There is a man who is looking down at his phone and he does not notice that the crowd has stopped around him to wait for the cars to pass. He keeps walking, the metal frames of his glasses catching the sunlight. Elijah wrote about too.
He takes a step off the side walk and into the street.
But Elijah is already there, their hand wrapped around the man’s arm, pulling him back amongst the crowd of people who have all turned to stare at the displacement. The car that would have hit the man dead on blares its horn as it passes and Elijah can feel the wind on the side of their face even after it’s gone.
“Shit, thanks a lot, man,” the man says, looking down at Elijah with wide, awestruck eyes.
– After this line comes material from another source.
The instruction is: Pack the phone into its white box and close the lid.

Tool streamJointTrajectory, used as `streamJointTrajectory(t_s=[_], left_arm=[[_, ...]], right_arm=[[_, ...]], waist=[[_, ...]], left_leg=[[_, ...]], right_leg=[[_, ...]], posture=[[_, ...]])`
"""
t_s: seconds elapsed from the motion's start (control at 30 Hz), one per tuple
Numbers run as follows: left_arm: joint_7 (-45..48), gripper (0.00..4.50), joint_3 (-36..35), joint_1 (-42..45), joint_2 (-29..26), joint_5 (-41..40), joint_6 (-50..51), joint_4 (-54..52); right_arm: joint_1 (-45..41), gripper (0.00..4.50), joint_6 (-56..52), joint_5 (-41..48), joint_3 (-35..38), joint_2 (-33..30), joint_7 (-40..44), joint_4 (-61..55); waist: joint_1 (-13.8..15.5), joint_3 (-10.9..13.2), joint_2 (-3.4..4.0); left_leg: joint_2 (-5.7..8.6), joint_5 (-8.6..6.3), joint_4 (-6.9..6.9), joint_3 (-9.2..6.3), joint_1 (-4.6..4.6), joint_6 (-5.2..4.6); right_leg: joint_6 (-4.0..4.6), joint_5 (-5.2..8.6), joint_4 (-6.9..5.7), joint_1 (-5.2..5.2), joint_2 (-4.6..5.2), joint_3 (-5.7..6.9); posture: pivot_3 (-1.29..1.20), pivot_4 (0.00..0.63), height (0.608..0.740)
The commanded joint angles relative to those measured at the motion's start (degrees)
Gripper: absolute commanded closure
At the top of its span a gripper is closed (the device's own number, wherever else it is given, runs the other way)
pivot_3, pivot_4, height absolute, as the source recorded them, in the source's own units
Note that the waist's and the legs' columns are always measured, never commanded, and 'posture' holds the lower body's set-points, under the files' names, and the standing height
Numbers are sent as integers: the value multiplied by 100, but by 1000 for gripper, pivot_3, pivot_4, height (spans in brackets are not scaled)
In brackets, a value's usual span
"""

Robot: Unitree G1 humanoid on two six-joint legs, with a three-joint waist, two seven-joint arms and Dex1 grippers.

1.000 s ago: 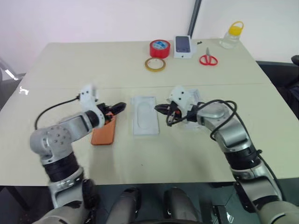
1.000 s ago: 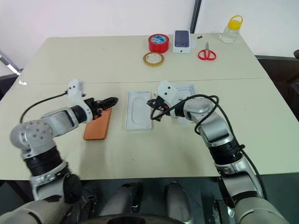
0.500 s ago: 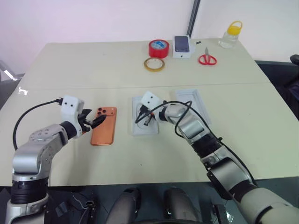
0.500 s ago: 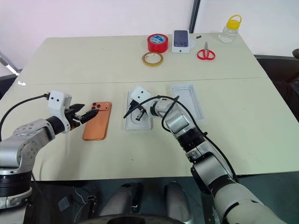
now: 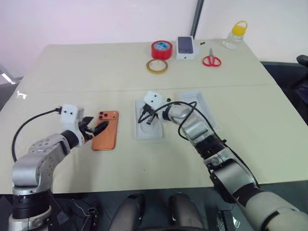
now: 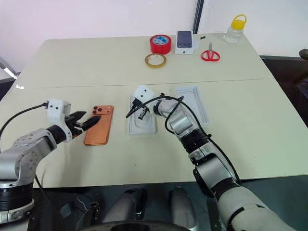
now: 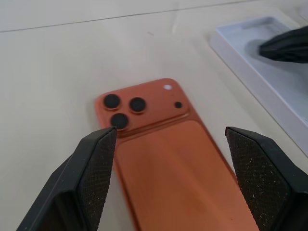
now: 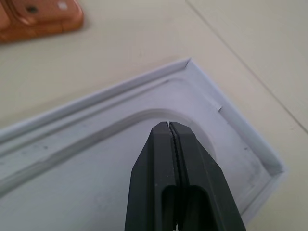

His voice is deep and rumbles in a way that doesn’t match his fragile features. Elijah decides they like it. “I wouldn’t be anything but a smear on the pavement if you hadn’t been here.”
Elijah smiles at him. “Buy me a cup of coffee and we’ll call it even,” they say and watch as the man’s slack jaw constricts into an answering grin.
They have a nice time, but Elijah does not call the man after he gives them his phone number. Instead he writes it down in a page of his journal, just underneath the paragraph that spells out the man’s death that never happened.